5. Aus dem Diagramm ermitteln der exponentiellen Wachstumsphase. Mit 2 Zeitpunkten innerhalb der exponentiellen Wachstumsphase und die entsprechende Zelle Zahlen zu jedem Zeitpunkt, berechnen Sie die mittlere Generationszeit.

Im Anschluss an eine serielle Verdünnung plating-Experiment wurde folgenden Daten erhalten.
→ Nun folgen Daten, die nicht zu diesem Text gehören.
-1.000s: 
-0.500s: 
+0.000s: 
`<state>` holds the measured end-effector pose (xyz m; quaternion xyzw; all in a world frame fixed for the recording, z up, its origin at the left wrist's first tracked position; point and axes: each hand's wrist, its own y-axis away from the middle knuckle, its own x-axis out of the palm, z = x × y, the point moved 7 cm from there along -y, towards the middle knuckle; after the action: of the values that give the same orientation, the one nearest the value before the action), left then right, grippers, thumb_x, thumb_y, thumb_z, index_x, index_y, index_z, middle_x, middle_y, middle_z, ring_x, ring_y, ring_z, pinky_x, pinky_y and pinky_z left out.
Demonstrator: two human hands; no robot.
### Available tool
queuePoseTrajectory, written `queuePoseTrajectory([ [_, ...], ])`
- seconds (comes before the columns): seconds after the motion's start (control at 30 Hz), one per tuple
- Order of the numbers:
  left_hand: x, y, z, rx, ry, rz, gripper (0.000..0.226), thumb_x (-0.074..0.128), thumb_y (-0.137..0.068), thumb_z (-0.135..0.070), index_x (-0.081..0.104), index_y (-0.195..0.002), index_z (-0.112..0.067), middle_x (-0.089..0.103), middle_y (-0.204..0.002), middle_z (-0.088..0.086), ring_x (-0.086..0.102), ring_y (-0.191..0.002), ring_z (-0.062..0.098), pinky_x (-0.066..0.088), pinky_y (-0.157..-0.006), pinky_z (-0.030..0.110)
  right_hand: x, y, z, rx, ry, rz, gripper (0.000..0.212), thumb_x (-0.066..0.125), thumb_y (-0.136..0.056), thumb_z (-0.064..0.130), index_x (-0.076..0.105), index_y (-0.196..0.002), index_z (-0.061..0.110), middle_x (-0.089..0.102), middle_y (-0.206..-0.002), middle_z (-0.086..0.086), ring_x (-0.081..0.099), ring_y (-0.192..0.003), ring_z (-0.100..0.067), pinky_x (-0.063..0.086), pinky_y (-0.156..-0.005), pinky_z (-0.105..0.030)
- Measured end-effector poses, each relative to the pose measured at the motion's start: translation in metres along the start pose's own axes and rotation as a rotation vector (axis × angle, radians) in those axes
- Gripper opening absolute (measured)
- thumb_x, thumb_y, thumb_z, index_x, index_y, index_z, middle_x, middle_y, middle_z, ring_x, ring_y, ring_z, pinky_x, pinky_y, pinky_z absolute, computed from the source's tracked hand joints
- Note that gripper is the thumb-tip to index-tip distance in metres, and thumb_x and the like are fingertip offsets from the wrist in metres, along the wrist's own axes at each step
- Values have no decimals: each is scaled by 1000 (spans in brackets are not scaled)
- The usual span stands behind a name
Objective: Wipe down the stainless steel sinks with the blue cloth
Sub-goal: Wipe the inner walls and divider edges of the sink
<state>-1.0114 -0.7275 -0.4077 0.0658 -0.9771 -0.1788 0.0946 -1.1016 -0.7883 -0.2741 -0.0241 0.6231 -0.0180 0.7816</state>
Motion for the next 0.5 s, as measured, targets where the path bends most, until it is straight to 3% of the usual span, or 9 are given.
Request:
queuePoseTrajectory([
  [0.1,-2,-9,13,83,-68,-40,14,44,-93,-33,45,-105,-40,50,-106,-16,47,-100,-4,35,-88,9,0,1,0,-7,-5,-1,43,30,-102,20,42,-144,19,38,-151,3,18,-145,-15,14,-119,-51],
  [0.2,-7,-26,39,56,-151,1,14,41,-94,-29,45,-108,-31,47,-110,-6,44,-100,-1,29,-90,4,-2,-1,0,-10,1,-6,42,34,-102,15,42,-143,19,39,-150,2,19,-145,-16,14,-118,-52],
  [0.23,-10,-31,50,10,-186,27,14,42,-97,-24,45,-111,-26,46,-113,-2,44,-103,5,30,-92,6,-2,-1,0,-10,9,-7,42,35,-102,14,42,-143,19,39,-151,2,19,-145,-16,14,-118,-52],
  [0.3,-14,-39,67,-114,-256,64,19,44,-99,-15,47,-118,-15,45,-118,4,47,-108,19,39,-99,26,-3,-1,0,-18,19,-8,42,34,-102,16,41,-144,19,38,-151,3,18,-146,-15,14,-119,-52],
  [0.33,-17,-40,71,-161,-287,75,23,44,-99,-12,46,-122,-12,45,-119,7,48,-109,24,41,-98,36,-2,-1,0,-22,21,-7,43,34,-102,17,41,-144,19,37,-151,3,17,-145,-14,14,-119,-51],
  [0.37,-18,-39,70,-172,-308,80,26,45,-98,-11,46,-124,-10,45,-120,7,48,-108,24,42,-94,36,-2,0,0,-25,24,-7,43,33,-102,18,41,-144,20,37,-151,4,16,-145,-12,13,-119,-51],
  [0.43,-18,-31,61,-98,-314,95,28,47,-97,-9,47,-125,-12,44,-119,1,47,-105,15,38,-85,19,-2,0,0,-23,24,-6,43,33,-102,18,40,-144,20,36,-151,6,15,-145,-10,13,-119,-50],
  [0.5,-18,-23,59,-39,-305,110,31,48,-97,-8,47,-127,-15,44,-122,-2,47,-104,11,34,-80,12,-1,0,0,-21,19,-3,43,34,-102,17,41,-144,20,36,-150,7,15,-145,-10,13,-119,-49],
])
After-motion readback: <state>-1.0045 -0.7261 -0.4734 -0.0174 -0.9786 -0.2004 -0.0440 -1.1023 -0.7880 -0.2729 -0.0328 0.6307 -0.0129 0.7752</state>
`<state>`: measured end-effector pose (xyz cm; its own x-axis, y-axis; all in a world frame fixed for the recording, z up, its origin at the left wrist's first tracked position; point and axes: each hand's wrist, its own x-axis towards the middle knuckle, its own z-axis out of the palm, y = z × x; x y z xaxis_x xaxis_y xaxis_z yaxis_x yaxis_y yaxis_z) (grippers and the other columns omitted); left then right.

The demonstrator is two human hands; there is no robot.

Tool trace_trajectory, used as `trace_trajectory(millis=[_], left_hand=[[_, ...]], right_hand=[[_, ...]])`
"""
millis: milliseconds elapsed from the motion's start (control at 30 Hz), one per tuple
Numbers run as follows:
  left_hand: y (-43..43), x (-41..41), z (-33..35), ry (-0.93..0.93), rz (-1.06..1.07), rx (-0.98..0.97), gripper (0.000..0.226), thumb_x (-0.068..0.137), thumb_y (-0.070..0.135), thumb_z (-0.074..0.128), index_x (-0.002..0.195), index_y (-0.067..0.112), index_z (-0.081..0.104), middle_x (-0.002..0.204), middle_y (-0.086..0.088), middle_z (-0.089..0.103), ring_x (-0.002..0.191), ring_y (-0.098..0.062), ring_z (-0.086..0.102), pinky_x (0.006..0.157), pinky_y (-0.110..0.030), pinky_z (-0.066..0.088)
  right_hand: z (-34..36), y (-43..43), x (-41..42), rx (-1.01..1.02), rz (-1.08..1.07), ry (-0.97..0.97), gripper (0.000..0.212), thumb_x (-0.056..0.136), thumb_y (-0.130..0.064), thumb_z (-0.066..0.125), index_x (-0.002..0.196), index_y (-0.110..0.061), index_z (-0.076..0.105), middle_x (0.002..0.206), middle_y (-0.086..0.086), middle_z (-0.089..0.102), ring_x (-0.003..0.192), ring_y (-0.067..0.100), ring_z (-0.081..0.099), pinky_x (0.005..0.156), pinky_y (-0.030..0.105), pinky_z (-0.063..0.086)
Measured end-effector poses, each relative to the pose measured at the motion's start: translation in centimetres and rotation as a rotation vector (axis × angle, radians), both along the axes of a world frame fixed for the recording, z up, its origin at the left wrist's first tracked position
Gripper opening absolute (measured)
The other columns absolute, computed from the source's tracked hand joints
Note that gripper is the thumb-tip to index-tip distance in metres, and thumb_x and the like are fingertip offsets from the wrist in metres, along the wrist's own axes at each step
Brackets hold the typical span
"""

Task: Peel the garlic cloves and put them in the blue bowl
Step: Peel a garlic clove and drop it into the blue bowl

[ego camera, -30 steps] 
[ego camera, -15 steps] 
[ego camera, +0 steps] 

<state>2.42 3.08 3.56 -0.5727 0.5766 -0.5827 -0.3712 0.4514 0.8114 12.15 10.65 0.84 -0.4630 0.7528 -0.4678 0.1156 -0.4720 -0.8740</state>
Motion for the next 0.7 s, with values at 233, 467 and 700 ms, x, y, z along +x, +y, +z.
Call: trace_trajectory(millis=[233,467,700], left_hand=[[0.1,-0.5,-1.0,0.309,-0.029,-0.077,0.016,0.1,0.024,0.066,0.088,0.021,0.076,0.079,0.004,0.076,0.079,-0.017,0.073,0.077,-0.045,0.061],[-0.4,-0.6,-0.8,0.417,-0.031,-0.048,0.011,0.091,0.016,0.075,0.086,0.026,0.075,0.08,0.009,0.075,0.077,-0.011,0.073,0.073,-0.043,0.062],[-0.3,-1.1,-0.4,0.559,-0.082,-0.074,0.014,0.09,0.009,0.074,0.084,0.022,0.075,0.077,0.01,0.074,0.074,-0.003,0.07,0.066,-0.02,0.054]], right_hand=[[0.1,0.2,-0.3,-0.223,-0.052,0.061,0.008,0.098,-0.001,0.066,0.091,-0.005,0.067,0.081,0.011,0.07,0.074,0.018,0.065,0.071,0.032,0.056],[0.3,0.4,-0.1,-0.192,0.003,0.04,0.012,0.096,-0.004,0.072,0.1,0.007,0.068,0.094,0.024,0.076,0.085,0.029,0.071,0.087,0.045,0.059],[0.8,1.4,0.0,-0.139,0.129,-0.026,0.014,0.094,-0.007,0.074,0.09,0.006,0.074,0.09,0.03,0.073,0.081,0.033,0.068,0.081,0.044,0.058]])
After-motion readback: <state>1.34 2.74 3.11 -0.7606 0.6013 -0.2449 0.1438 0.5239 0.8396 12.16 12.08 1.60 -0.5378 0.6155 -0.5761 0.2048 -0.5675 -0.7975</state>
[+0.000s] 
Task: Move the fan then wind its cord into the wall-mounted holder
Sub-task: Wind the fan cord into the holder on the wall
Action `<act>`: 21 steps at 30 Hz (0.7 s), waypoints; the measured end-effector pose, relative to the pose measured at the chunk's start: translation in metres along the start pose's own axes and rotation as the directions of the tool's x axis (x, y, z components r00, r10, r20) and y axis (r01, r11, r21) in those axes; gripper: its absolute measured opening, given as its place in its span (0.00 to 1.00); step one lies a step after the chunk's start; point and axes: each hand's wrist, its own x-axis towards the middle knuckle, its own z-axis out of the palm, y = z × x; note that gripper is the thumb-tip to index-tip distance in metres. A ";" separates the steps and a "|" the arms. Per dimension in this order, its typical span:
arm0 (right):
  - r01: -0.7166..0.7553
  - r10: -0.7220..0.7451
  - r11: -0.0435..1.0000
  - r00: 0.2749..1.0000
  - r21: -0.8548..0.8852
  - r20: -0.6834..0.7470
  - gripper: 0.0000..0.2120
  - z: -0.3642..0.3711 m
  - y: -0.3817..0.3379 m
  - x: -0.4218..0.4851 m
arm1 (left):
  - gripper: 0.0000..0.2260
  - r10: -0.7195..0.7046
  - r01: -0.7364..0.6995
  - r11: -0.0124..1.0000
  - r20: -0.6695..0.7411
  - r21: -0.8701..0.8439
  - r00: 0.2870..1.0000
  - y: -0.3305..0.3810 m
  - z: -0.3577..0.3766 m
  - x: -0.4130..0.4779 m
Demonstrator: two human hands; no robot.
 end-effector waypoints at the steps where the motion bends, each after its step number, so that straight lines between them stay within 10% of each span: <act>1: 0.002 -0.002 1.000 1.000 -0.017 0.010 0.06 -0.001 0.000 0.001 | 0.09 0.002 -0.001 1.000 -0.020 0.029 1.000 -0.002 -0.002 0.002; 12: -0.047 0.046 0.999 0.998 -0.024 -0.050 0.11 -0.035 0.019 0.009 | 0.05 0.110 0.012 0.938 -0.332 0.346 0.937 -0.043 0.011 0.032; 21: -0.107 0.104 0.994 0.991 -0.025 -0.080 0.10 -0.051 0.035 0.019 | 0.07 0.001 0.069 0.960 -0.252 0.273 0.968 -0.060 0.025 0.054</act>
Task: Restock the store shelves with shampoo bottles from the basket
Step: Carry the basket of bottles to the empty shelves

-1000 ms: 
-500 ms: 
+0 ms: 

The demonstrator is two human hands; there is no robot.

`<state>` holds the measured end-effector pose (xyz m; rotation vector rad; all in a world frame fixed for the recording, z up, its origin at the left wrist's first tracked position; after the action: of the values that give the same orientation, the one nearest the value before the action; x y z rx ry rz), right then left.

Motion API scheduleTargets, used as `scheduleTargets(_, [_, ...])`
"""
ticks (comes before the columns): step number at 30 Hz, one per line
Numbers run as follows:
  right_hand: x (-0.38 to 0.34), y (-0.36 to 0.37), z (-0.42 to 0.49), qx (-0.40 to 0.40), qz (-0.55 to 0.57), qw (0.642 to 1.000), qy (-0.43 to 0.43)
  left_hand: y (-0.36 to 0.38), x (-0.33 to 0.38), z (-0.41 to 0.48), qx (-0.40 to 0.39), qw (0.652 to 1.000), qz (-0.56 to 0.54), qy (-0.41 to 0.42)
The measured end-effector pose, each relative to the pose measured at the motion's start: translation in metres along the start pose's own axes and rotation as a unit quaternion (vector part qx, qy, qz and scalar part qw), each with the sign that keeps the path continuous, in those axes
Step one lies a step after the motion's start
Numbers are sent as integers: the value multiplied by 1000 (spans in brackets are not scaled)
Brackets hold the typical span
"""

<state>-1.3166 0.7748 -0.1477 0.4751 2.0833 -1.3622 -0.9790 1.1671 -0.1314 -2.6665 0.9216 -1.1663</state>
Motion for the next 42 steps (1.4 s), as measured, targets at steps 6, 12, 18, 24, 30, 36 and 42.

Zu Beginn des exponentiellen Wachstums bezeichnet hier als Zeitpunkt t = 0, die Ausgangskonzentration von Bakterienzellen ist 1.000 KBE/mL. Zum Zeitpunkt t = 6 h, die Konzentration der Zellen ist 16.000 KBE/mL.

Nun, X = 2ⁿ X X₀

Wo: X₀ = Anfangskonzentration der Zellen = 1.000 KBE/mL
X = Konzentration der Zellen nach der Zeit t = 16.000 KBE/mL
n = Anzahl der Generationen
16.000 = 2ⁿ X 1,000
2ⁿ = 16
Melden Sie sich₁₀ 2ⁿ = Log₁₀ 16
n x 0.301 = 1.204
n = 1.204 = 4
0.301

Vier Generationen für 6 h, also abgelaufen

Meine Generationszeit = 6/4 = 1.5 h.

Abbildung 4. Ein Stamm-Knötchen, die Stickstoff-fixierenden Bakterien enthält.

Kenntnisse von Bakterienwachstum Kinetik und bakterielle Zahlen in einem Nährmedium ist aus einer Forschungs- und kommerzieller Sicht wichtig. In der Forschung ist es oft wichtig zu wissen, die Anzahl der Bakterien in einer Probe, also Experiments kann, repliziert werden wenn nötig, mit den exakten gleichen Zahlen. Zum Beispiel während der Experimente in denen bakterielle Impfkulturen auf einem Grundstück von Boden, ein Minimum von 10⁴ KBE pro Gramm Boden um den gewünschten Effekt, wie verstärkten Abbau von Schadstoffen im giftigen organischen Boden hinzugefügt werden muss hinzugefügt werden. Ein weiteres Beispiel ist der Fall des kommerziell produzierten rhizobial Inokula, wo bekannte Rufnummern der Rhizobien (Bakterien, die symbiotische Beziehungen mit den Wurzeln der Pflanzen eingehen) in ein Torf-basierten Carbon Medium (Abbildung 4) imprägniert sind. Das Medium wird dann verwendet, um Leguminosen-Samen zur Verbesserung der biologischen Stickstofffixierung (d.h. die Umwandlung von molekularem Stickstoff in organischen Formen, die von Organismen als Nährstoffe verwendet werden können) zu impfen.

Wachstum-Kinetik ist auch nützlich für die Beurteilung, ob bestimmte Bakterienstämme angepasst werden, um bestimmten Substraten, wie z. B. Industrieabfälle oder Ölverschmutzung zu metabolisieren. Bakterien, die gentechnisch, zur Reinigung von Ölverschmutzungen verändert sind, können beispielsweise angebaut werden, im Beisein von komplexen Kohlenwasserstoffen um sicherzustellen, dass ihr Wachstum durch die toxische Wirkung des Öls nicht unterdrückt werden würde. Ebenso können die Neigung und die Form der Wachstumskurven aus Bakterien gewachsen mit einer Mischung aus industriellen Abfallprodukten produziert Wissenschaftler informieren, ob die Bakterien enthaltenen Substanz verstoffwechseln können, und wie viele potentielle Energie-Quellen für die Bakterien in der Abfall-Mischung zu finden.